I loved the Sam's Choice products and yes, now they seem to only be on a few stray bread items (why?), frozen pizza, and chocolate. Much like the Reserve version of the Signature items at Albertsons Co's. (interesting... same private label manufacturer? LOL)

This new brand would appeal to someone like my sister, whose community has a Walmart on the south end of the community and Trader Joe's only one store on the far north end. She's largely shifted her vegetarian diet/shopping to Grocery Outlet after it opened in the community.
Off Topic
In my opinion, as a TJ's lover since I moved to a city with them, their private label goods have fallen even a little before the start of the 2020 'change' and have never fully recovered.

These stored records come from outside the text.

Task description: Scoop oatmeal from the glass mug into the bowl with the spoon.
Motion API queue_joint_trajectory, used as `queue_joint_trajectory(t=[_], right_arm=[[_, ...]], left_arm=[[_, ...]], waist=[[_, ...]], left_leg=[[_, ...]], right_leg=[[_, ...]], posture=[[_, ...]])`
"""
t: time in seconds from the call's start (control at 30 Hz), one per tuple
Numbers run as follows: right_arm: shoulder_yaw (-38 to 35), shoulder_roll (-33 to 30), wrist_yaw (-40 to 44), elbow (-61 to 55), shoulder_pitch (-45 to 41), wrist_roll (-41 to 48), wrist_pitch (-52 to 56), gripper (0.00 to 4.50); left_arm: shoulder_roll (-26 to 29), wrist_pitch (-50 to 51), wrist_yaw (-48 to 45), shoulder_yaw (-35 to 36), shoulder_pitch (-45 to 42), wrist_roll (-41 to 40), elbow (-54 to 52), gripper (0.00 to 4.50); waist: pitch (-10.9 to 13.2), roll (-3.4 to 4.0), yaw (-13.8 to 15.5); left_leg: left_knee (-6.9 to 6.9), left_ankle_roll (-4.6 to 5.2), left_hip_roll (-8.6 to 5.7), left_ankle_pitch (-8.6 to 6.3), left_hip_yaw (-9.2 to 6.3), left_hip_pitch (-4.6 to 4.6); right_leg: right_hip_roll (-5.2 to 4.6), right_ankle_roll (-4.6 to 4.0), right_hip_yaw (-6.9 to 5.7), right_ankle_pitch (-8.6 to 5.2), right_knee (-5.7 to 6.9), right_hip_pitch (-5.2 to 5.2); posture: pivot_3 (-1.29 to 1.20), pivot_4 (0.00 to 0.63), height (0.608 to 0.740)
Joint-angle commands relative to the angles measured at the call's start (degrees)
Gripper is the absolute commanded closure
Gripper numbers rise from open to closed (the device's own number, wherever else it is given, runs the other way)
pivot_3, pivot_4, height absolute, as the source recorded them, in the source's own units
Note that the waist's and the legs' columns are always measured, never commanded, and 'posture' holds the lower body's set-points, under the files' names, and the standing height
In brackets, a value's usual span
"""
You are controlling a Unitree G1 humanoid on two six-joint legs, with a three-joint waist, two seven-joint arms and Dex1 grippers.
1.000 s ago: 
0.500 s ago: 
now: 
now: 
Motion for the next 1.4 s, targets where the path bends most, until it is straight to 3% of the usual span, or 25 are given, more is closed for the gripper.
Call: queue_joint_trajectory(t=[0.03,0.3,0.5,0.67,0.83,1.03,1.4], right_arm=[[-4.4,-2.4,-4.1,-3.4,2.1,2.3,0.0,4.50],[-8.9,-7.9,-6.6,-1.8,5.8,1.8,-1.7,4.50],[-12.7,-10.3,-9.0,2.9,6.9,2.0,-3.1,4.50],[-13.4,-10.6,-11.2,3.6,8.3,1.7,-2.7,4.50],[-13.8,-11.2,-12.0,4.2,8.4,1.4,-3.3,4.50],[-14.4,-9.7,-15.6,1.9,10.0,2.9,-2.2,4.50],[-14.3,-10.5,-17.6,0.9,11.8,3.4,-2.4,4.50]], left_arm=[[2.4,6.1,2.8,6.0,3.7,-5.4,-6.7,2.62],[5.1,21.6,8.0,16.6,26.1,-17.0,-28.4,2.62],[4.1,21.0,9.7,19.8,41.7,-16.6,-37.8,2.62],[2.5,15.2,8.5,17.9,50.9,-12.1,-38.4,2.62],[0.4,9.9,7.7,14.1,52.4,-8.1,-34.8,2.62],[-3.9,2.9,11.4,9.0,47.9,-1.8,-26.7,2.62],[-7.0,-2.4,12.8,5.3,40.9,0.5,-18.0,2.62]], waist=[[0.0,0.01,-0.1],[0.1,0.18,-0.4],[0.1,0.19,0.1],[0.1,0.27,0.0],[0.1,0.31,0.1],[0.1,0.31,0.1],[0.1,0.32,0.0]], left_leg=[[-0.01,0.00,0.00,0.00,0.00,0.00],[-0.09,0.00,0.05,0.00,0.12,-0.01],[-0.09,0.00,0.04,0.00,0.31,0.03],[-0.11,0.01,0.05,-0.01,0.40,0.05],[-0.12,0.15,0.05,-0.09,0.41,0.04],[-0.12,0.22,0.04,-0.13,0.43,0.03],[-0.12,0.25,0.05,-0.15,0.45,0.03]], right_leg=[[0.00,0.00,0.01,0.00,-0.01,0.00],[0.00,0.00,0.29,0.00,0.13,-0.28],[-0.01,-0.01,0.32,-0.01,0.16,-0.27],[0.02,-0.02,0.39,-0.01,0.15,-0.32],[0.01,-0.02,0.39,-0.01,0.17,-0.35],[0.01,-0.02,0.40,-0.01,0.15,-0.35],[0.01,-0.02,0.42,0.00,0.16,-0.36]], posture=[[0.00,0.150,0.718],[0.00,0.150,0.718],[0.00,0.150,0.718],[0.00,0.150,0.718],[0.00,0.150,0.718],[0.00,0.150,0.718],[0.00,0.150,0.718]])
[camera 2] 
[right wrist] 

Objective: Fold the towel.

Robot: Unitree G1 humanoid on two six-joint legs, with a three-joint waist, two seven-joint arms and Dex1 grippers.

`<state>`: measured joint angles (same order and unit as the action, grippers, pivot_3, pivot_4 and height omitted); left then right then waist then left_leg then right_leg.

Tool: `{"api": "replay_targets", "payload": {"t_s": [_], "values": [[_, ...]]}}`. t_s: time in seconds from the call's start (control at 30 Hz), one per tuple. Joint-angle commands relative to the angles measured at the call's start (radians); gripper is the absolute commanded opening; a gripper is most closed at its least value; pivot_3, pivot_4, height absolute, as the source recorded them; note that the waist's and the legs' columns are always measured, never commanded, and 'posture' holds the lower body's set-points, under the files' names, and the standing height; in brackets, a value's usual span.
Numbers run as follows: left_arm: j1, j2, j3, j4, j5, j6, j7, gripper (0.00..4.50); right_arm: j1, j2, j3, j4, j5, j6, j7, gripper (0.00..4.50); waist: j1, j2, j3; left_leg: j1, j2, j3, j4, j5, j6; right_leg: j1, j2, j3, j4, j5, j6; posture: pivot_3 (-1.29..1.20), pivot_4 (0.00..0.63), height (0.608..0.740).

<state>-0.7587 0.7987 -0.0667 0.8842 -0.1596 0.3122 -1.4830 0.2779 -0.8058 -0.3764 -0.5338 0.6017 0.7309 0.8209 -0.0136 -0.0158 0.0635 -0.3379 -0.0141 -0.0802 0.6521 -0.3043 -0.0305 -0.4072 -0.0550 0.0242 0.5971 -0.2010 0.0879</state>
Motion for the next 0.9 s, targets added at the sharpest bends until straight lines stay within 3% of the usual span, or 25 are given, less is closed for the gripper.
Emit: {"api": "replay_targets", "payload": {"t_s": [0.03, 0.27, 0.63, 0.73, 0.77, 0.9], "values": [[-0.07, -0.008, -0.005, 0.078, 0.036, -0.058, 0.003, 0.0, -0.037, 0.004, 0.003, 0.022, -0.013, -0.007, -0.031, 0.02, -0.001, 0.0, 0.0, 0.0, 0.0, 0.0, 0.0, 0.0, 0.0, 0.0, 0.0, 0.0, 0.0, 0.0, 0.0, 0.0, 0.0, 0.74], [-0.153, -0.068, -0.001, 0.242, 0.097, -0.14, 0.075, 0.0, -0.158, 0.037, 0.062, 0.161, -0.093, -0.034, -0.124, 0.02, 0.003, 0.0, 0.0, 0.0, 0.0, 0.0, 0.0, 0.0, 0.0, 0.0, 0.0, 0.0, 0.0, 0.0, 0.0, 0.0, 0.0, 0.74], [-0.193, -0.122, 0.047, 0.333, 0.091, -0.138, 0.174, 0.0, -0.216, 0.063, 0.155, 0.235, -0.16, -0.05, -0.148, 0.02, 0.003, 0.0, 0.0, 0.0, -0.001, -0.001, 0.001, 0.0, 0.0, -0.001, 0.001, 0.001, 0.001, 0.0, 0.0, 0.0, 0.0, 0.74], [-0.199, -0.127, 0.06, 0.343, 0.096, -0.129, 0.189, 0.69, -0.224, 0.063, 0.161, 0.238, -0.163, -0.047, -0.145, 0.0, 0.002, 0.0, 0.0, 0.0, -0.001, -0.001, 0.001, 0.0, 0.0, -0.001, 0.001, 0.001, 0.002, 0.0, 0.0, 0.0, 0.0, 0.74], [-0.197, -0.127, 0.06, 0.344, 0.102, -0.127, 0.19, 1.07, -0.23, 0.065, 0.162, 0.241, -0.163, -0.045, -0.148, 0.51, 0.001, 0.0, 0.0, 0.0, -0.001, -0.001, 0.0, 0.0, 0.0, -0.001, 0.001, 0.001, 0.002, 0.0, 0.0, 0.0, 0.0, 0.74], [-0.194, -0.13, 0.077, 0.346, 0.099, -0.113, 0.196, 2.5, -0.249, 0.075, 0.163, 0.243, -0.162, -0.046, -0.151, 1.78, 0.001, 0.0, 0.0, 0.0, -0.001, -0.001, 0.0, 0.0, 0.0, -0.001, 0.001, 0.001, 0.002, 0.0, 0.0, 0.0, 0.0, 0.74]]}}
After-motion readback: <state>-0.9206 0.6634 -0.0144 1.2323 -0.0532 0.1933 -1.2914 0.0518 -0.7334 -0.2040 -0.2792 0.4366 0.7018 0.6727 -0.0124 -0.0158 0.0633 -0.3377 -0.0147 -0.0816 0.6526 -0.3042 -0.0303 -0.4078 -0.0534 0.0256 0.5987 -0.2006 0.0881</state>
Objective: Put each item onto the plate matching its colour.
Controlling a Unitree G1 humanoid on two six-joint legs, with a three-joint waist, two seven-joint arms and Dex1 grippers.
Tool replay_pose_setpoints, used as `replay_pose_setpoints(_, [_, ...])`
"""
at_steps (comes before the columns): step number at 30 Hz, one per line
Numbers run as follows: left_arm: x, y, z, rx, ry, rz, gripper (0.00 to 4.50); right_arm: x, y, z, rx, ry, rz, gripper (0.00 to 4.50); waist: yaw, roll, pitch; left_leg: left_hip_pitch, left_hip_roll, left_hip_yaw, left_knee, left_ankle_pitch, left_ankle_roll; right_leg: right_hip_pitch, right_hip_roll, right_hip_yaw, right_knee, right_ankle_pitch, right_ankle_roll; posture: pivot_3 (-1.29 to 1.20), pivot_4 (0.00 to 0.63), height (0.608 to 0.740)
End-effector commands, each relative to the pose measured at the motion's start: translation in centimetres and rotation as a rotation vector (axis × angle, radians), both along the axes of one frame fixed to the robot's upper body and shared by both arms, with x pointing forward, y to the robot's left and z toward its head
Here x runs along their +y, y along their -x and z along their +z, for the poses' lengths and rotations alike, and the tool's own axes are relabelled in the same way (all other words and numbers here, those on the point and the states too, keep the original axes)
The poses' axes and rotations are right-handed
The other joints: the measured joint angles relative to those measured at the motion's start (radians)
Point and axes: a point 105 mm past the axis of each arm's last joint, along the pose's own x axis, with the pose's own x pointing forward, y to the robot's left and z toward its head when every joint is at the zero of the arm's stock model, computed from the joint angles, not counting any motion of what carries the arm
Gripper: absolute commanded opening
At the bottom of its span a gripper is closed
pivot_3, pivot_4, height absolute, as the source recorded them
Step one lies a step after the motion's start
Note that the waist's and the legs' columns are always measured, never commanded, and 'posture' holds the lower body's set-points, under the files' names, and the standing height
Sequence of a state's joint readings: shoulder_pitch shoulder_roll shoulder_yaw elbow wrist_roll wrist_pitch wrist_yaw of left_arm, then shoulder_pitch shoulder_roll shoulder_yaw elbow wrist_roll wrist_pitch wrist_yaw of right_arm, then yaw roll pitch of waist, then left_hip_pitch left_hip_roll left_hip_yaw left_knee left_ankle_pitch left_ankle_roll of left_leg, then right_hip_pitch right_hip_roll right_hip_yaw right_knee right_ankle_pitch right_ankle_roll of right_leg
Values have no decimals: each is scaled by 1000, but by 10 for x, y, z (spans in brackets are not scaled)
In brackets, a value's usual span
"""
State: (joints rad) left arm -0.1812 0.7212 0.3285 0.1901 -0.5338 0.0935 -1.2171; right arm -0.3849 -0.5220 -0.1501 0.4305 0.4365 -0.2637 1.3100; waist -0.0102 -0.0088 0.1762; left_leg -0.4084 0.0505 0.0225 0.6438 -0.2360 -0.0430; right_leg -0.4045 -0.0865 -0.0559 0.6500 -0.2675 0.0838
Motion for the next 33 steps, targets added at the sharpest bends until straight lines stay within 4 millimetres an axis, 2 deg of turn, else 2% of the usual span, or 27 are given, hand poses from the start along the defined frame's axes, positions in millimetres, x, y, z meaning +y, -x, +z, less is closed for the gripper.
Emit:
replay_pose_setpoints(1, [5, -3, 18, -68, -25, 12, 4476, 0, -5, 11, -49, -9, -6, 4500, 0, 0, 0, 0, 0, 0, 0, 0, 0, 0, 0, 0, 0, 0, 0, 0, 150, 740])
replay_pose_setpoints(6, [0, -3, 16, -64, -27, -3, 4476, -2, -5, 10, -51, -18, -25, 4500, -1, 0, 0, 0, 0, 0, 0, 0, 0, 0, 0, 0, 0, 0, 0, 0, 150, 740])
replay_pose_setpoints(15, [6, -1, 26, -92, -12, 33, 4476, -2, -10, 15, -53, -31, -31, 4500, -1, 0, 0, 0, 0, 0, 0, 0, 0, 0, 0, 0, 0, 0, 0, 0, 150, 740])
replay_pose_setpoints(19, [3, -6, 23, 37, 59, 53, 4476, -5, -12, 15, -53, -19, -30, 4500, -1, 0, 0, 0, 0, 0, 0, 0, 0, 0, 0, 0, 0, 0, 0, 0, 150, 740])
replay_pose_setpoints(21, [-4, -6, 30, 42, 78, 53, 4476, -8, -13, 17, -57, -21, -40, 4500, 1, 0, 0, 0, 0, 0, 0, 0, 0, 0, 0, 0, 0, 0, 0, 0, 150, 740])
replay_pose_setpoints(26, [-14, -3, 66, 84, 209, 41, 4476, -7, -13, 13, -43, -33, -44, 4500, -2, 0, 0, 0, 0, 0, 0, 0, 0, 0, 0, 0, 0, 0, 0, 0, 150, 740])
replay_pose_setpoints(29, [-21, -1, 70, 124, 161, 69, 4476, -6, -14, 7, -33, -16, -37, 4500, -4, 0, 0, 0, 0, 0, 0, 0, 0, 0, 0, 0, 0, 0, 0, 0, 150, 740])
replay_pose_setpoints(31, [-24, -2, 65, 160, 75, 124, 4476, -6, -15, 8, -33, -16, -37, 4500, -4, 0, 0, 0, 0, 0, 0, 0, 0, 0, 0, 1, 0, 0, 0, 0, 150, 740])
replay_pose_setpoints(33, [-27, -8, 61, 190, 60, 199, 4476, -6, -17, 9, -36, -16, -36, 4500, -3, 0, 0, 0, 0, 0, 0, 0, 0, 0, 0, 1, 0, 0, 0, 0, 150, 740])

I frequently try and am disappointed by things from the freezers, especially. They do luck out with these new online trending foods, like:
Hashbrowns (had these for years, but I guess people cooking with air fryers and not wanting to pay $3 at McD's have learned...)
Dutch Griddle Cakes (again, the McD's crowd)
Crunchy Chili Onion Crunch Chili and onion condiment

... but they've also encountered the press starting to expose the dark side. The one successful unionizing movement in New England, the allegations of entertaining people like you reference in the Brit Aldi discussions above, then canceling negotiations and producing a copy-cat.

I will add that I have a friend that works there and he has way more good days than bad and truly takes pride in his store. That's probably more than you could say for a lot of associates at many of the larger food sellers these days.